### TO DO
The whole listing below is to be repeated without alteration.

### DATA
= Beginning of Section =

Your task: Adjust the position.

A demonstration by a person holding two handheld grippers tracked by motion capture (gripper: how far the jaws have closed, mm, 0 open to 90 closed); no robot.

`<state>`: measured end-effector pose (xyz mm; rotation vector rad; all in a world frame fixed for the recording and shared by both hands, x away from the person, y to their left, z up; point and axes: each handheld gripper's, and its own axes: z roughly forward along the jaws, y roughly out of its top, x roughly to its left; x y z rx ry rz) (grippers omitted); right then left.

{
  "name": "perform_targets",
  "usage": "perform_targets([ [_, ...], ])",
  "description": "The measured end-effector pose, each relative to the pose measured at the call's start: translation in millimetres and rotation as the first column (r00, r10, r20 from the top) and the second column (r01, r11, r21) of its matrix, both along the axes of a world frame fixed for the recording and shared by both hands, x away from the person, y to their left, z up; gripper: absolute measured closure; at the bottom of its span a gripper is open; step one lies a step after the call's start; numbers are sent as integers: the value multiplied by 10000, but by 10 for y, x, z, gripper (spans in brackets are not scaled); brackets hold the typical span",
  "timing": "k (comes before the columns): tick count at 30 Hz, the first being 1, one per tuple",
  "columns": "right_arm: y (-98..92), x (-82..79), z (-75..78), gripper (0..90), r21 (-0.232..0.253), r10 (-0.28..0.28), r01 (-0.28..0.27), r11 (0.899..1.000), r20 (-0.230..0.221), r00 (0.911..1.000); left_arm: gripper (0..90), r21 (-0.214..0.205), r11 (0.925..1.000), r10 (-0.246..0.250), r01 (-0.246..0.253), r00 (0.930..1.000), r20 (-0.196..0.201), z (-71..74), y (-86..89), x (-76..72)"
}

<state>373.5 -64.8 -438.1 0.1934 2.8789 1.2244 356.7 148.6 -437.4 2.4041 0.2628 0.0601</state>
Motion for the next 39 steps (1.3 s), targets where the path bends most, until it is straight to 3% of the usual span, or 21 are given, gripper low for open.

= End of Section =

### RESULT OF THIS EXERCISE
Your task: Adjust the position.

A demonstration by a person holding two handheld grippers tracked by motion capture (gripper: how far the jaws have closed, mm, 0 open to 90 closed); no robot.

`<state>`: measured end-effector pose (xyz mm; rotation vector rad; all in a world frame fixed for the recording and shared by both hands, x away from the person, y to their left, z up; point and axes: each handheld gripper's, and its own axes: z roughly forward along the jaws, y roughly out of its top, x roughly to its left; x y z rx ry rz) (grippers omitted); right then left.

{
  "name": "perform_targets",
  "usage": "perform_targets([ [_, ...], ])",
  "description": "The measured end-effector pose, each relative to the pose measured at the call's start: translation in millimetres and rotation as the first column (r00, r10, r20 from the top) and the second column (r01, r11, r21) of its matrix, both along the axes of a world frame fixed for the recording and shared by both hands, x away from the person, y to their left, z up; gripper: absolute measured closure; at the bottom of its span a gripper is open; step one lies a step after the call's start; numbers are sent as integers: the value multiplied by 10000, but by 10 for y, x, z, gripper (spans in brackets are not scaled); brackets hold the typical span",
  "timing": "k (comes before the columns): tick count at 30 Hz, the first being 1, one per tuple",
  "columns": "right_arm: y (-98..92), x (-82..79), z (-75..78), gripper (0..90), r21 (-0.232..0.253), r10 (-0.28..0.28), r01 (-0.28..0.27), r11 (0.899..1.000), r20 (-0.230..0.221), r00 (0.911..1.000); left_arm: gripper (0..90), r21 (-0.214..0.205), r11 (0.925..1.000), r10 (-0.246..0.250), r01 (-0.246..0.253), r00 (0.930..1.000), r20 (-0.196..0.201), z (-71..74), y (-86..89), x (-76..72)"
}

<state>373.5 -64.8 -438.1 0.1934 2.8789 1.2244 356.7 148.6 -437.4 2.4041 0.2628 0.0601</state>
Motion for the next 39 steps (1.3 s), targets where the path bends most, until it is straight to 3% of the usual span, or 21 are given, gripper low for open.

The required response has been given in full.